Specializes in ER/Trauma.
[color=#483d8b]but i have to admit (grudgingly) that they have a place.
i agree.

careplans in nsg. school was the pits!

ack! ptooie! yuck!

and other assorted expressions of disgust :trout:

but just as we don't realize we are actively performing trigonometry and vectors when we estimate an approaching car as we are crossing a street - we probably don't realize that we end up "thinking through" the careplan. :)

Specializes in ICU, SDU, OR, RR, Ortho, Hospice RN.

Ah as much as we despise them they are the only way a patient gets to have a say in their care whether they are in hospital or nursed at home as in the Hospice Setting etc

I am a Hospice RN and we use them with our patients. Asking about goals for care and areas that are problems to them assists them in deciding what is best for them. To do that you have to involve the patient/ clients right?

Sadly they are necessary but you can keep them simple and pertinent to that particular patient. They can get too wordy etc

Short sweet and to the point per patient I say!!

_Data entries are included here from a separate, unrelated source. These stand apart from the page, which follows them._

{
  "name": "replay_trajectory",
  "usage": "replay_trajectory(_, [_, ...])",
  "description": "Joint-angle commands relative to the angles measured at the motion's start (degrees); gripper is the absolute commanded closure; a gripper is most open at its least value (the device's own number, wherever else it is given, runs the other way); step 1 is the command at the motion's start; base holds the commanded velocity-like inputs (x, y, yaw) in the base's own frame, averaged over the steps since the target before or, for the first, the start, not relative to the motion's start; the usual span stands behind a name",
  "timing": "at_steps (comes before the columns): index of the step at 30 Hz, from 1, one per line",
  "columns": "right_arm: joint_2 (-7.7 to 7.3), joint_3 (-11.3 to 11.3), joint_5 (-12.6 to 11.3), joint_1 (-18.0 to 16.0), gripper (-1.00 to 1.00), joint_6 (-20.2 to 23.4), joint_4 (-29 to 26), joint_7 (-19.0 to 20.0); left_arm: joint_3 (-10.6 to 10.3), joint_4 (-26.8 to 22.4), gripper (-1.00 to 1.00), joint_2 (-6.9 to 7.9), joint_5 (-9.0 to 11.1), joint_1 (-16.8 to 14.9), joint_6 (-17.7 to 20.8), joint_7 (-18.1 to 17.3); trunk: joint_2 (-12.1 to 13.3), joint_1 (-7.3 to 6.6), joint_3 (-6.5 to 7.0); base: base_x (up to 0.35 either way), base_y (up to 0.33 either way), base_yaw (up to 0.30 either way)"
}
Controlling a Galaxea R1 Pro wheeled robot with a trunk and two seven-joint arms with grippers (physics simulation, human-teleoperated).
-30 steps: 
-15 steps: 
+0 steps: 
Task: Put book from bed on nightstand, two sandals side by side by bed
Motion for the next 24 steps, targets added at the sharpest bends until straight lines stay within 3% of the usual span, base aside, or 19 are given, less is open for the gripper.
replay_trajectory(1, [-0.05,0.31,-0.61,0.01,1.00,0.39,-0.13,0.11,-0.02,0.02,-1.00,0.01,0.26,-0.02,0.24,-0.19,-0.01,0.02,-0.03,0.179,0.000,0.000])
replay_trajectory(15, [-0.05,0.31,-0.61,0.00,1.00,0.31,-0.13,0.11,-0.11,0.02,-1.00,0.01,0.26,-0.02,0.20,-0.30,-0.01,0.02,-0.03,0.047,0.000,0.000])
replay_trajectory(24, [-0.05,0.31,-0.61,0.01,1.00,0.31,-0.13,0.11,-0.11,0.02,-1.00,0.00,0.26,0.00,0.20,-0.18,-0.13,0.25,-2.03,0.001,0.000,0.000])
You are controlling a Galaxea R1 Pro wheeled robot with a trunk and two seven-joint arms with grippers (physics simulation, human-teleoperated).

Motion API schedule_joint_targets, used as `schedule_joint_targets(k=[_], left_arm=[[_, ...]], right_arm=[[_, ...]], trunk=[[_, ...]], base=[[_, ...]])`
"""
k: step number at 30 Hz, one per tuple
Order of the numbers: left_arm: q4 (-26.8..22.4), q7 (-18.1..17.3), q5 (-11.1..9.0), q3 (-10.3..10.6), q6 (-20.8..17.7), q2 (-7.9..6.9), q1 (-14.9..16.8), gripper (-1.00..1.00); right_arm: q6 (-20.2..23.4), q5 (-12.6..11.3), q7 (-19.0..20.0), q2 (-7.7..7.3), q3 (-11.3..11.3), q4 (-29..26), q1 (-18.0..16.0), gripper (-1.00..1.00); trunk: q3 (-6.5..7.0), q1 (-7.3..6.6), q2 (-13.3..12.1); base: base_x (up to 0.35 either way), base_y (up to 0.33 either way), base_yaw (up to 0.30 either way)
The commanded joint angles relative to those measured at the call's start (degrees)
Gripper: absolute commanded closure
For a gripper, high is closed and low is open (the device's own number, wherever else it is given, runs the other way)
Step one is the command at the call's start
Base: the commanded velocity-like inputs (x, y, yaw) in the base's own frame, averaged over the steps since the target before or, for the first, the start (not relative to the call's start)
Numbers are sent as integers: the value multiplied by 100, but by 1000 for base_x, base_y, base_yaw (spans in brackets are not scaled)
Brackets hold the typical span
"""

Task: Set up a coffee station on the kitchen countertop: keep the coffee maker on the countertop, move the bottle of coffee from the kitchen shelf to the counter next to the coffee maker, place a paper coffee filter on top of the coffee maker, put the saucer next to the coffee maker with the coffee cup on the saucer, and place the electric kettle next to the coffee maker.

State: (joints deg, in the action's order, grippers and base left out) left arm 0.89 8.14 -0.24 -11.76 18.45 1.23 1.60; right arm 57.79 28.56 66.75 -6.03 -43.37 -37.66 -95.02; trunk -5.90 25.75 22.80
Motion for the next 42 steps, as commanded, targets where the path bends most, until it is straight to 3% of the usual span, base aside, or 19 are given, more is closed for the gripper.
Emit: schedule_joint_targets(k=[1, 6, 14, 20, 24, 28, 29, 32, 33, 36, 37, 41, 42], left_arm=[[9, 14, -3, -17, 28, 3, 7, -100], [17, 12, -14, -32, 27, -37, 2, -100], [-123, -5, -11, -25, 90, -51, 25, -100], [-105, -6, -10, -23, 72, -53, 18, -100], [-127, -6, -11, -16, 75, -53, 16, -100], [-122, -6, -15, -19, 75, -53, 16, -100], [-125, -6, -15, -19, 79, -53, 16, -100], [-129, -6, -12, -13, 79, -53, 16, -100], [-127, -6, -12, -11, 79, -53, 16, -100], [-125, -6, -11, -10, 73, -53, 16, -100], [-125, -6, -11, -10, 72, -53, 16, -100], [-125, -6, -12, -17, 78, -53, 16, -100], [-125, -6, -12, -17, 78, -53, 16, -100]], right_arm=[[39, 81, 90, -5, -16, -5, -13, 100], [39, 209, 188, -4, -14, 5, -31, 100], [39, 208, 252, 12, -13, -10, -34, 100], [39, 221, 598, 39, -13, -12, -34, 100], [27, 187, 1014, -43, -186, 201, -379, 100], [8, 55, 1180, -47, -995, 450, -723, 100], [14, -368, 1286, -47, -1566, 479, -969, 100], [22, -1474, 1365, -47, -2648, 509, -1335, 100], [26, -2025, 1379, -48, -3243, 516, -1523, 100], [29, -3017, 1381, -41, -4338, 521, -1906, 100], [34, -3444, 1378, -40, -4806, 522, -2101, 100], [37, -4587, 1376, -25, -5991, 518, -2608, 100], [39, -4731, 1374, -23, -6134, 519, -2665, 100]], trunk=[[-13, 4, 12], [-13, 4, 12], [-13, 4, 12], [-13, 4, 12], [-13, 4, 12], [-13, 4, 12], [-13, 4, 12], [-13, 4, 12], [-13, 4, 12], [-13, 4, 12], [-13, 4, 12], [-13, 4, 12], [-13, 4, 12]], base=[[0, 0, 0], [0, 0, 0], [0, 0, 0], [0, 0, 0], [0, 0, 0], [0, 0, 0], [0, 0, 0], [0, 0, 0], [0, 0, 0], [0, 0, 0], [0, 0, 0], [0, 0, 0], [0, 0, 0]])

Specializes in Nephrology, Cardiology, ER, ICU.

I think care-maps that guide the plan of care with pre-printed orders, protocols, etc. are worthwhile because they are based on the medical model which is the way the pt receives care in a hospital. However, nursing care plans with nursing dx, nursing plans are worthless in the hospital because they don't guide the pt care, they are just meaningless paperwork.

My vote: give up nursing care plans and go to the medical model of care maps.

Specializes in Adult and Pediatric Vascular Access, Paramedic.

I am a nursing student and find them a waste of time created by satan! I can understand that we need to understand the whole picture, but htere are much less time consuming methods of doing this!! Instead of concentrating on taking care of a patient or two I have to worry about asking them all sorts of questions, some of which have no bearing on the current admission, and on top of that I have to spend another 2 hours typing out the answers on the care plan, plus another 2-3 doing the rest of it! :barf01:

Swtooth

Nursing care plans as required were school could use a lot of refinement. We'd have to spend hours writing and rewriting the rational for routine care (nourishment, ambulation, pressure sore prevention, psychosocial support). I can see that those things are important and that students should learn the why and not just the what. However, those are basics and can be taught and incorporated in one's work without having to spell it out over and over and over in lengthy care plans.

And why take the extra step of adding special "nursing diagnoses" to conditions that already have clearly understood labels? It's an extra step of creating traditional care plans that gets cut out in practice. Nurses can plan care for a patient (turn patient to prevent pressure sores) without creating a unique nursing diagnosis (risk for impaired skin integrity).

A patient care plan IS important. And a care plan of nursing care can help delineate the nurse's role in the patient care. Nursing care plans as were taught in school, not so useful, unfortunately.